►

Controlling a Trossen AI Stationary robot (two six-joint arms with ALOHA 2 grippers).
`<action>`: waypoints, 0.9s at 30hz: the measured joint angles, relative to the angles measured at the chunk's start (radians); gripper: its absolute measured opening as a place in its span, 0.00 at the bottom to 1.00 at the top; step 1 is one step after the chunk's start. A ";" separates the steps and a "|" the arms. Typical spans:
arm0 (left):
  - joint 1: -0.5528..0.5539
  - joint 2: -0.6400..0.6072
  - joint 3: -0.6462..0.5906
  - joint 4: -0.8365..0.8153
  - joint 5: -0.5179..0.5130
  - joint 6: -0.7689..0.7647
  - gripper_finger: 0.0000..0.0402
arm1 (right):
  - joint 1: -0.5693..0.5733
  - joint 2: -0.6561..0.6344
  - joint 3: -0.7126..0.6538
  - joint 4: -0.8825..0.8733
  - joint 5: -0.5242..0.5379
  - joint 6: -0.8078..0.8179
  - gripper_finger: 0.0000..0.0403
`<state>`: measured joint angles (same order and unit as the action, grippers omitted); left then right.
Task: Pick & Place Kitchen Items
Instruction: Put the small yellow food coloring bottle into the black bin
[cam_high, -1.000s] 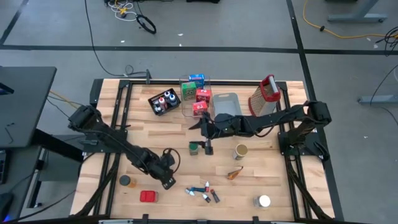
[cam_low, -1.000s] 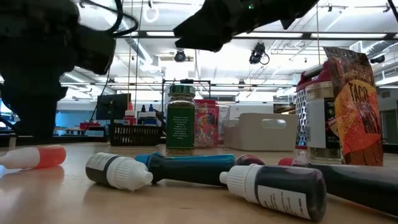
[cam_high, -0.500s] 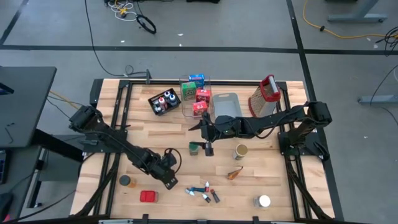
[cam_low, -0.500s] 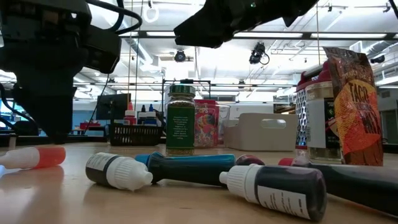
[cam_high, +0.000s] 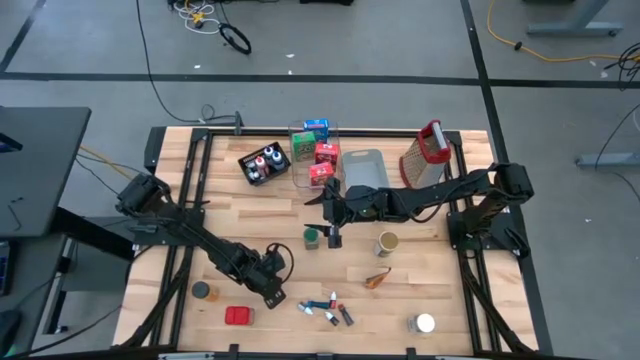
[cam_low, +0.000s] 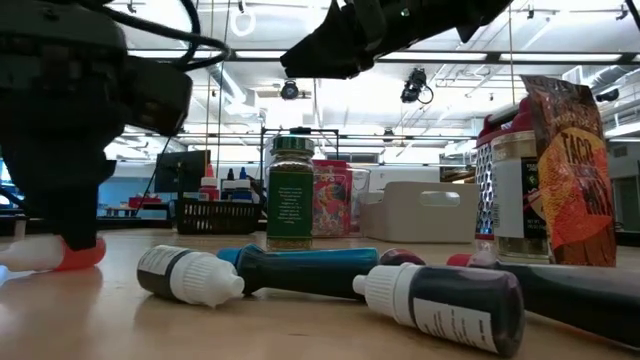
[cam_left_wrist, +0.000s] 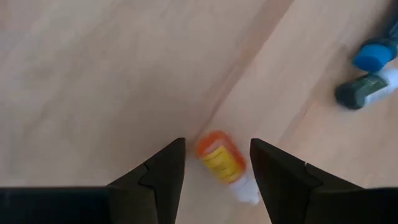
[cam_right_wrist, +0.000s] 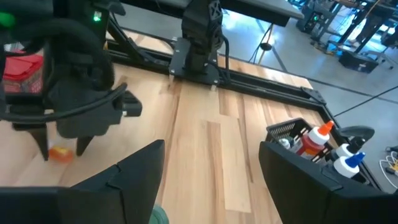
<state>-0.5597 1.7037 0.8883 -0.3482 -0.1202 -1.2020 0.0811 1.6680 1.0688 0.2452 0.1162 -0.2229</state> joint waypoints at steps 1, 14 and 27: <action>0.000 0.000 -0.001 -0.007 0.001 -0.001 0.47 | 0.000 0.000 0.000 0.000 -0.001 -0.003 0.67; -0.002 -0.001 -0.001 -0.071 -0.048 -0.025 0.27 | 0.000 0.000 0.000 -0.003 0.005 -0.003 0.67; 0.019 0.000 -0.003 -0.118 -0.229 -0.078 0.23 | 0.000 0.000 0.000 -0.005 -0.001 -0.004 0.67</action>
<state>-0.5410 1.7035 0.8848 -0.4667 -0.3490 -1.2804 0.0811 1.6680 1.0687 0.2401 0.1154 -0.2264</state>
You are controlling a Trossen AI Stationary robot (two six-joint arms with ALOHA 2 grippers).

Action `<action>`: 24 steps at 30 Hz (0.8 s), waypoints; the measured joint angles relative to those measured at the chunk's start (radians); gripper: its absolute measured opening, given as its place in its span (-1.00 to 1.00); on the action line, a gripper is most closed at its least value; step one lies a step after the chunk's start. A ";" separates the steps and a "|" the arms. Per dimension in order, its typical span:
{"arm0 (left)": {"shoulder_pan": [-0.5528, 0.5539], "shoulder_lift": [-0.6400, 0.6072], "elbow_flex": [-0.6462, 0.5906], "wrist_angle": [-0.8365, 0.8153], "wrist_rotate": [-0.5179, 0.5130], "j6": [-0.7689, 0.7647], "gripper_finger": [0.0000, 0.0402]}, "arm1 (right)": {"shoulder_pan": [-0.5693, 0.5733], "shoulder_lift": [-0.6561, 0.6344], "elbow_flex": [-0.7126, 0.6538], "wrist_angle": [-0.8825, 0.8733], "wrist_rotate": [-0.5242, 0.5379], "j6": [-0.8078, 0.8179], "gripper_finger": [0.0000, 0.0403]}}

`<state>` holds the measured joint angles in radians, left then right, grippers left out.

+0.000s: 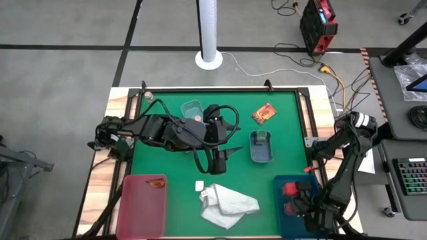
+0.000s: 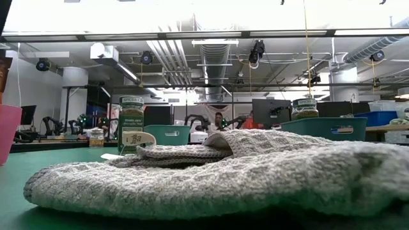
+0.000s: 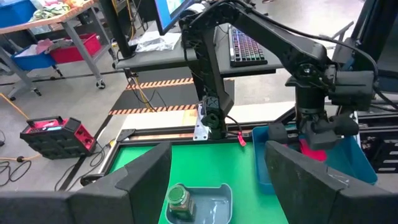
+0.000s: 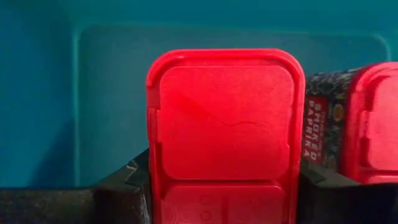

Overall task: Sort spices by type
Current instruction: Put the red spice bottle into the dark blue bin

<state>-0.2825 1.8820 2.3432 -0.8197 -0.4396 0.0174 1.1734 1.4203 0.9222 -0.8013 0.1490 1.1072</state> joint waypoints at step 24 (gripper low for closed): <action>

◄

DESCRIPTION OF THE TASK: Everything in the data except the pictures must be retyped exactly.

EXERCISE RESULT:
Controlling a Trossen AI Stationary robot (two six-joint arms with ALOHA 2 grippers).
`<action>`: waypoints, 0.9s at 30hz: the measured joint angles, relative to the angles measured at the chunk's start (radians); gripper: its absolute measured opening as a place in its span, 0.00 at the bottom to 1.00 at the top; step 1 is one step after the chunk's start. A ";" separates the steps and a "|" the arms. Typical spans:
arm0 (left):
  - joint 1: -0.5528..0.5539
  - joint 2: -0.6400..0.6072
  - joint 3: -0.6462..0.5906
  - joint 4: -0.8365..0.8153
  - joint 5: -0.5179..0.5130
  - joint 6: -0.7689..0.7647
  - gripper_finger: 0.0000..0.0402
arm1 (right):
  - joint 1: -0.5693..0.5733
  - joint 2: -0.6561..0.6344
  - joint 3: -0.7126..0.6538
  - joint 4: -0.8825..0.8733
  - joint 5: -0.5242..0.5379
  - joint 6: -0.8078..0.8179
  - gripper_finger: 0.0000..0.0403
`<state>`: measured joint angles (same order and unit as the action, grippers omitted); left then right.
Task: Pick & Place Kitchen Items
Instruction: Put the small yellow food coloring bottle into the black bin
[cam_high, -1.000s] 
[cam_low, -1.000s] 
[cam_high, -0.500s] 
[cam_low, -0.500s] 
[cam_high, +0.000s] 
[cam_low, +0.000s] 
[cam_left_wrist, +0.000s] 
[cam_right_wrist, +0.000s] 
<state>-0.5597 1.7037 0.8883 -0.3482 -0.1202 -1.2020 0.0811 1.6680 1.0688 0.2452 0.1162 -0.2229</state> joint waypoints at steps 1, 14 and 27: <action>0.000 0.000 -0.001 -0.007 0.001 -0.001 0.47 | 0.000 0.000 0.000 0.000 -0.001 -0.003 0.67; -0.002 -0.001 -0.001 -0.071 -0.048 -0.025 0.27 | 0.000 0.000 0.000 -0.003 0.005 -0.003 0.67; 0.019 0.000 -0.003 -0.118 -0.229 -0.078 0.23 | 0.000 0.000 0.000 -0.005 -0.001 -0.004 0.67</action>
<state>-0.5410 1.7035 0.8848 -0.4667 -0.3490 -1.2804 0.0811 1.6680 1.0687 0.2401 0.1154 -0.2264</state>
You are controlling a Trossen AI Stationary robot (two six-joint arms with ALOHA 2 grippers).

Action `<action>`: 24 steps at 30 Hz (0.8 s), waypoints; the measured joint angles relative to those measured at the chunk's start (radians); gripper: its absolute measured opening, given as its place in its span (-1.00 to 1.00); on the action line, a gripper is most closed at its least value; step one lies a step after the chunk's start. A ";" separates the steps and a "|" the arms. Per dimension in order, its typical span:
{"arm0 (left)": {"shoulder_pan": [-0.5528, 0.5539], "shoulder_lift": [-0.6400, 0.6072], "elbow_flex": [-0.6462, 0.5906], "wrist_angle": [-0.8365, 0.8153], "wrist_rotate": [-0.5179, 0.5130], "j6": [-0.7689, 0.7647], "gripper_finger": [0.0000, 0.0402]}, "arm1 (right)": {"shoulder_pan": [-0.5693, 0.5733], "shoulder_lift": [-0.6561, 0.6344], "elbow_flex": [-0.7126, 0.6538], "wrist_angle": [-0.8825, 0.8733], "wrist_rotate": [-0.5242, 0.5379], "j6": [-0.8078, 0.8179], "gripper_finger": [0.0000, 0.0403]}}

`<state>` holds the measured joint angles in radians, left then right, grippers left out.

+0.000s: 
+0.000s: 
+0.000s: 
+0.000s: 

Overall task: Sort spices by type
Current instruction: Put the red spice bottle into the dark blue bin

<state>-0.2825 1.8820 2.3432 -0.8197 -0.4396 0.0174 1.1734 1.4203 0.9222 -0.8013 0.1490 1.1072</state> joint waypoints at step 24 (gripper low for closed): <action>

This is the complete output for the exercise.